What is a structured artifact in software development?
A structured artifact is a document that serves two audiences simultaneously: a person reads it and understands intent; a machine reads it and knows exactly what to execute. It lives in Git alongside the code it describes, has a defined state, and travels with the project it governs. When intent changes, the artifact changes first — not after, not eventually.
Why should software specs live in Git?
When a spec lives in Git, it stops being documentation and becomes the product’s memory. It versions with the code, so the intent behind any change is traceable. A spec filed in a shared drive drifts away from reality the moment a sprint starts. A spec in Git has no option to drift — it changes when the intent changes, under the same review process as the code itself.
How does spec-first development help AI agents produce better output?

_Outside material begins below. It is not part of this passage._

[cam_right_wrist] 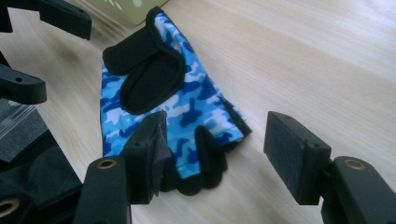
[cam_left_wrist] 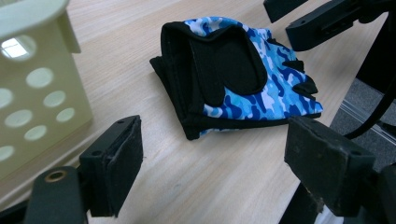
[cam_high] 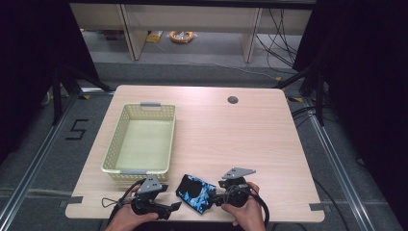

AI agents have no intuition. Unlike a human developer who asks a clarifying question when something doesn’t make sense, an agent fills ambiguity with its best guess. A structured spec eliminates the ambiguity. It defines scope, user intent, success conditions, and explicit out-of-scope boundaries before the agent receives a brief. The result is an agent that executes against a defined target rather than an assumed one.
What is the difference between documentation and a living artifact?
Documentation is a photograph of an intention — written to communicate, then filed away. A living artifact is a versioned, structured file that evolves with the product. The difference isn’t the format. It’s the ownership model: documentation is a deliverable; a living artifact is infrastructure.